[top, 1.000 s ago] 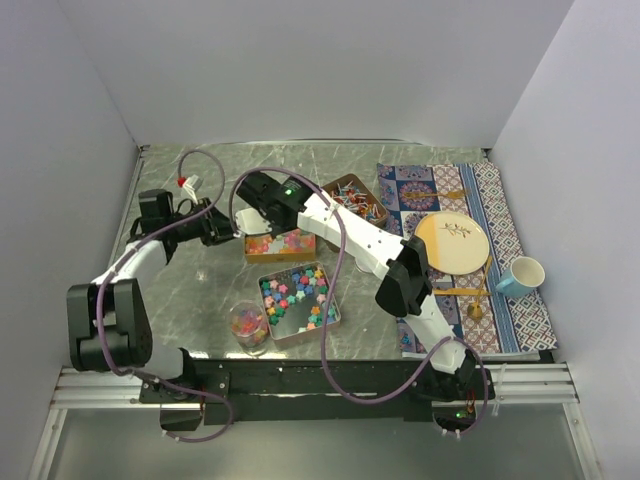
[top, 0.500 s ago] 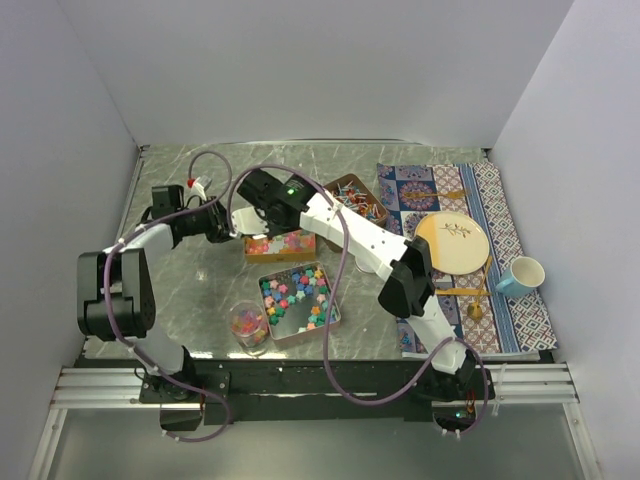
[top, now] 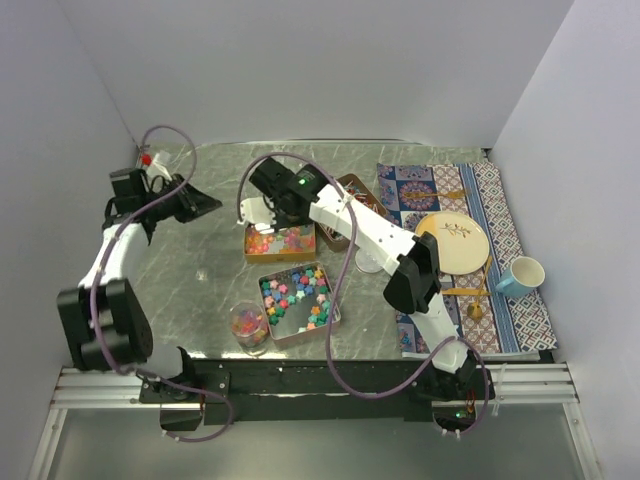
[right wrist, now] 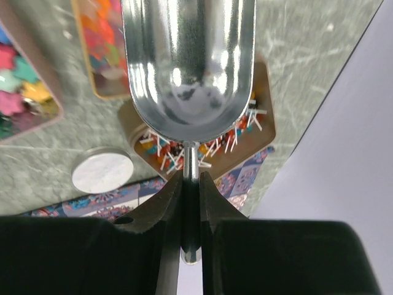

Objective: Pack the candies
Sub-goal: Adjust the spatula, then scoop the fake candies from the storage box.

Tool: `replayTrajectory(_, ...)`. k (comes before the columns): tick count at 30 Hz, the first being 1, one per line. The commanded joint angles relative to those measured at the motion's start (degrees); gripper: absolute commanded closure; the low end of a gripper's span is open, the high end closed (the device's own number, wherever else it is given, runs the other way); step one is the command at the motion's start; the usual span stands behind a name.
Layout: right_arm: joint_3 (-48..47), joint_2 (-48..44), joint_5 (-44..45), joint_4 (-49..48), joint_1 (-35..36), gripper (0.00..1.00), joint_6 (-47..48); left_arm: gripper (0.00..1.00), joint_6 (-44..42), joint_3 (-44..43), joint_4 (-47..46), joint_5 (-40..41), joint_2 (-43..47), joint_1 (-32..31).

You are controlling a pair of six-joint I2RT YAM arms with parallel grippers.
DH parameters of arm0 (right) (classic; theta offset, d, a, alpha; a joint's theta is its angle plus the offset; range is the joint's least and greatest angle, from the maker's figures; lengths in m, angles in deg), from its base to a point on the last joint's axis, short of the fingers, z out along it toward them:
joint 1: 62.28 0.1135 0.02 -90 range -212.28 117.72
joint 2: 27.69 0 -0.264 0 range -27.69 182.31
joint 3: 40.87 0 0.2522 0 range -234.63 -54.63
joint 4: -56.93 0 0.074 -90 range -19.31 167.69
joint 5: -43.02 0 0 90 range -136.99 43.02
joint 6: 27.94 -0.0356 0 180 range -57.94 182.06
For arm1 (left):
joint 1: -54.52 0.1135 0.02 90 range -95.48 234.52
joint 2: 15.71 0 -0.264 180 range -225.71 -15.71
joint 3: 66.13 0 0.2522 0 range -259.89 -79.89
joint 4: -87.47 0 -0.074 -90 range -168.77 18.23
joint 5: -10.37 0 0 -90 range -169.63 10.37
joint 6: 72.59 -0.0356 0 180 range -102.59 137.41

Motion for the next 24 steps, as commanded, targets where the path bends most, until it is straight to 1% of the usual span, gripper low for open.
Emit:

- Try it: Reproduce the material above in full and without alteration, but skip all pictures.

- Exercise result:
[top, 1.000 s ago] 
[top, 0.500 s ago] 
[top, now] 
[right wrist, now] 

Objective: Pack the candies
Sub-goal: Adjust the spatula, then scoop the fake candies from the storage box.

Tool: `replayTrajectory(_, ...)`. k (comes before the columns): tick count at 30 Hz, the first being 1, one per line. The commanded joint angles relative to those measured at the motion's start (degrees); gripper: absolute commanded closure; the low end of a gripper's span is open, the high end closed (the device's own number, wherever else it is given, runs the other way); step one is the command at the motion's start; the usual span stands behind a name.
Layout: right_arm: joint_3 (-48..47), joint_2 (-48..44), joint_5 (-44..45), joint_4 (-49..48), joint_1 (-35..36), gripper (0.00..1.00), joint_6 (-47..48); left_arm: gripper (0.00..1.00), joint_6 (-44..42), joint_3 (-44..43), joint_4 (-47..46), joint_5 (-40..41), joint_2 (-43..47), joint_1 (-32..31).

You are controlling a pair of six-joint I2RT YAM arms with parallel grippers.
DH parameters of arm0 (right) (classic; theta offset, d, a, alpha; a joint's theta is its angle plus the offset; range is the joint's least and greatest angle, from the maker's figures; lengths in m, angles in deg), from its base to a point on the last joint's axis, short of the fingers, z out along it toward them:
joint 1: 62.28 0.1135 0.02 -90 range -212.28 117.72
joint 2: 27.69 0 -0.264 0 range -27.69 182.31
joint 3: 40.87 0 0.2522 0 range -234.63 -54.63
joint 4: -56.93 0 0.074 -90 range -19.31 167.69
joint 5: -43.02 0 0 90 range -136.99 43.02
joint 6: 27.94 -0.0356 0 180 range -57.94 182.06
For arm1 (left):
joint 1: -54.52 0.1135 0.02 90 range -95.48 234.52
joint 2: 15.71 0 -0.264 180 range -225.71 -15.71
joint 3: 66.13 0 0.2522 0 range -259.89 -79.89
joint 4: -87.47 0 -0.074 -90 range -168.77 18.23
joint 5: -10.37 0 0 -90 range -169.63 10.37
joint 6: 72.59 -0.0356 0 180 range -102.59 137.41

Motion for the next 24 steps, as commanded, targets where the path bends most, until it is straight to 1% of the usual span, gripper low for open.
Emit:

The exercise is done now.